What mental images are most readily generated, when mention is made of Muslim political engagement in the UK?
If the content of our news cycles is anything to go by, the chances are that ‘community leader’, ‘angry mob’, and ‘death threat’ will feature highly.

So familiar are they, that one can be excused for thinking that news coverage and public commentary on Muslim activism often start off with these images as a template, or a skeleton for their narrative, seeking only to fill in the gaps with finer details relating to when and where incidents have taken place.

Recent events at Batley Grammar School provide us with one such example.
In covering the dispute, the orientalist trope of ‘Muslim rage’ was relied upon by the media and public commentators, to animate our understanding of Muslim activists and protesters.

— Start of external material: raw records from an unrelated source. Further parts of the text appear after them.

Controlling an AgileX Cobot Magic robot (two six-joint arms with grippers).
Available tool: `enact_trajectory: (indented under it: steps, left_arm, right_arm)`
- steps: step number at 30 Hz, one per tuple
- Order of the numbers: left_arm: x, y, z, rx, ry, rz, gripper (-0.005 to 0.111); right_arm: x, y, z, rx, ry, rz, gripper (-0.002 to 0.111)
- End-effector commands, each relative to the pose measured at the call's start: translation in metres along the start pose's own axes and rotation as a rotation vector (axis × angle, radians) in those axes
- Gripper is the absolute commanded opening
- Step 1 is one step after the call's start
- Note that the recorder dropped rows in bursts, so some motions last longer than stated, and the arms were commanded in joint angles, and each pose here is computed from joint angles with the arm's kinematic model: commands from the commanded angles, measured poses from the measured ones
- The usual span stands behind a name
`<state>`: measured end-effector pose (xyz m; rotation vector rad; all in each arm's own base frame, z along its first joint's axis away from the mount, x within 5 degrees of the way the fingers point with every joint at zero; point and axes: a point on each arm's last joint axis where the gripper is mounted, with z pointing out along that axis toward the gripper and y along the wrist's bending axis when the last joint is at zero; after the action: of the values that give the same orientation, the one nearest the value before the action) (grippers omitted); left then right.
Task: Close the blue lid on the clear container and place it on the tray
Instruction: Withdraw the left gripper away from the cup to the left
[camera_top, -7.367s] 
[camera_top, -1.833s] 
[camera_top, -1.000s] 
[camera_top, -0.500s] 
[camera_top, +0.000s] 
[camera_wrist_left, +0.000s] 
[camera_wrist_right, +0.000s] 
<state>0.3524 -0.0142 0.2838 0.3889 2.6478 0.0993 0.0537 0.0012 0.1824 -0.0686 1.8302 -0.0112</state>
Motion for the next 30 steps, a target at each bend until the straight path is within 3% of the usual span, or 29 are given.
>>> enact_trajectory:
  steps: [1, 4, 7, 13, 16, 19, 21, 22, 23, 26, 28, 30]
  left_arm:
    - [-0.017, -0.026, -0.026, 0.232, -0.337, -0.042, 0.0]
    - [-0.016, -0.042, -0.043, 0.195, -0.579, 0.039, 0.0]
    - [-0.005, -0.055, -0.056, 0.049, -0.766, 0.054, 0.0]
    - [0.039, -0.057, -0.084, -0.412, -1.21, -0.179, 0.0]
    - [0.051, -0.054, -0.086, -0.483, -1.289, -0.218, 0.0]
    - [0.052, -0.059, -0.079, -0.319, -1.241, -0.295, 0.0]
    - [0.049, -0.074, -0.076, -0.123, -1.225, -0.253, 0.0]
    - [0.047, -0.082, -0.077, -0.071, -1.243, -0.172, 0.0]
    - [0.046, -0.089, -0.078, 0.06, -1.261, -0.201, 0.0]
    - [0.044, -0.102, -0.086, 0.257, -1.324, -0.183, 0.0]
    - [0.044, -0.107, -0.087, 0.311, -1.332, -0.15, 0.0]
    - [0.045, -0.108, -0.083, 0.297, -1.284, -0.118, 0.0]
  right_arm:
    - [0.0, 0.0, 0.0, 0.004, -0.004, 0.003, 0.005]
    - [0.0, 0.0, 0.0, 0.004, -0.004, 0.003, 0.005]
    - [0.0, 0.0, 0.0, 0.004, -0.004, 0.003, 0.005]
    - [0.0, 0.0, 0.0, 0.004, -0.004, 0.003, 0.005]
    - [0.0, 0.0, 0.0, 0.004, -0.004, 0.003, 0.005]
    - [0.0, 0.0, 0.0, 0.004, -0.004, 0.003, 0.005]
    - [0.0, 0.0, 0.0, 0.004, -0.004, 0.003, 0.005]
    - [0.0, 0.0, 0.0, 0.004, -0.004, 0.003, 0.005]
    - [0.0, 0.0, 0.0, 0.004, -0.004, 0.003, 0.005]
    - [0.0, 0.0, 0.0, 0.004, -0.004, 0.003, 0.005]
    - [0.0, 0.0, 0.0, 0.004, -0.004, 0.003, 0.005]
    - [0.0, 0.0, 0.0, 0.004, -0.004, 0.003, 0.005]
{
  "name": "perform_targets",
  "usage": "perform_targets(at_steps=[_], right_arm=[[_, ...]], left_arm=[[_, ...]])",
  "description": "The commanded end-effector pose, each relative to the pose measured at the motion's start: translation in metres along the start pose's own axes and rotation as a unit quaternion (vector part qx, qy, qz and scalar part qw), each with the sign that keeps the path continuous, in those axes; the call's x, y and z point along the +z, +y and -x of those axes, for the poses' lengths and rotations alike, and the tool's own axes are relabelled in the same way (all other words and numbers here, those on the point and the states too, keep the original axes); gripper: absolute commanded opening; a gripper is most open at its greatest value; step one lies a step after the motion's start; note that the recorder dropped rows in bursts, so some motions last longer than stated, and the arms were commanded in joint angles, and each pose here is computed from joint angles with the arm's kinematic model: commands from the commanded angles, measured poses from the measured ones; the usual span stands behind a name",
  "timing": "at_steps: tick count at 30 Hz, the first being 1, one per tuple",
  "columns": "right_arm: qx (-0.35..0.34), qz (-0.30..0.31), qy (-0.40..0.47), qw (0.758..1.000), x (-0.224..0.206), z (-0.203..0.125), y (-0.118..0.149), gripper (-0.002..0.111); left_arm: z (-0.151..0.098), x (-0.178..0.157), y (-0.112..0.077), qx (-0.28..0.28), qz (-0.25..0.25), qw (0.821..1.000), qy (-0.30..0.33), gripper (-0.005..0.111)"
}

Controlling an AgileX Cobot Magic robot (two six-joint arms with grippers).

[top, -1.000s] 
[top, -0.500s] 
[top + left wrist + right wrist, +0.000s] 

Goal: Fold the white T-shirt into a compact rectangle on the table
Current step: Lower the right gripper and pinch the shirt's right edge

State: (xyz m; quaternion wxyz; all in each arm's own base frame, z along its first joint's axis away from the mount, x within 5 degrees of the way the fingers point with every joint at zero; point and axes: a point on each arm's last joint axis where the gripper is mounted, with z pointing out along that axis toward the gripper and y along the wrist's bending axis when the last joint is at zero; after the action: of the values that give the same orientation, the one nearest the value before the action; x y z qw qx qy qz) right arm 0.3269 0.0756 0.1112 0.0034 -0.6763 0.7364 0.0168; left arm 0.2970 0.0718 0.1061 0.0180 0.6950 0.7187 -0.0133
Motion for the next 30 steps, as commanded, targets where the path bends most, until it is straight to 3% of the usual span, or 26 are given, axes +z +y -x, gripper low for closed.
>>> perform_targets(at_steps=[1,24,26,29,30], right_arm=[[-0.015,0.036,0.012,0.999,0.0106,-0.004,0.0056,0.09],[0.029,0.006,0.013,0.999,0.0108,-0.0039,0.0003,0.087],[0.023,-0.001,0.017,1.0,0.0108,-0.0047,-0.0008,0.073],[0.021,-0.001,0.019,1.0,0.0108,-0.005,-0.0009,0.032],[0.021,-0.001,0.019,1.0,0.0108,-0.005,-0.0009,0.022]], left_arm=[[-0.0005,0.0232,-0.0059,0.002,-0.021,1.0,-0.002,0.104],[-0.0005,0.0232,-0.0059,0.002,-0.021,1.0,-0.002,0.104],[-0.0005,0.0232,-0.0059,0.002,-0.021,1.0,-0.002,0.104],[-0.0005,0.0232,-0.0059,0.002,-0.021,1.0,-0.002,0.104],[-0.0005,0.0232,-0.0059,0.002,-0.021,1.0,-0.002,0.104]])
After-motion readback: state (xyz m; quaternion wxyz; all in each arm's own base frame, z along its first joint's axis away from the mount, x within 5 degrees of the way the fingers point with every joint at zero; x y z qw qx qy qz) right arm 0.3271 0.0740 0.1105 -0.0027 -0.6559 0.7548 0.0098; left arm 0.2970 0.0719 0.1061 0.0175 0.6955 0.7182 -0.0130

A racialised spotlight was shone on the ‘foreign’ attire of some of the protestors, on the Arabic chants that were used, and, along with a sprinkling of imaginative embellishment, we seamlessly have an unreasonable ‘mob’ who need to be told that ‘violence’ is not the answer, and that because ‘no one has a right not to be offended’, they should understand that they cannot demand special treatment ‘here’.

“I would also like to posit that, as long as the establishment remains the primary focus of address, there will always be an internal hierarchy of Muslim voices within the realm of representation and activism.”

It is possibly the most widely recognisable and longest enduring act in the theatrics of formal representation to state, media and society, for British Muslims.

Media commentators go through well-worn motions, wondering what it is about Islam and Muslims which makes it so unable to handle critique or ridicule? Politicians take to admonishing Muslim activists – laying out to them what the acceptable and unacceptable ways to behave are – always with the underlying implication that Muslims should be grateful for the relative political freedoms that they enjoy in the UK, as compared with the countries of their heritage.

And Muslim representatives take their positions, issuing statements and demonstrating their ‘reasonableness’ – this can take the form of declarations of loyalty, of adherence to ‘British values’, a denouncement of protestors as ‘anti-prophetic’ in their manner and their demands, and a distancing from them, a call to understand the incident as ‘unfortunate’ or ‘badly judged’ and to respond through compassion, dialogue, forbearance and outreach.

But where does this well-rehearsed theatrical come from, and more importantly, why does it persist?


Formal representation: a coveted but elusive goal

During the late 1990s, UK multiculturalism policy was in its heyday. The Blair administration had positioned itself as a progressive partner of marginalised and minoritised communities, a strategy which paid off at the ballot box.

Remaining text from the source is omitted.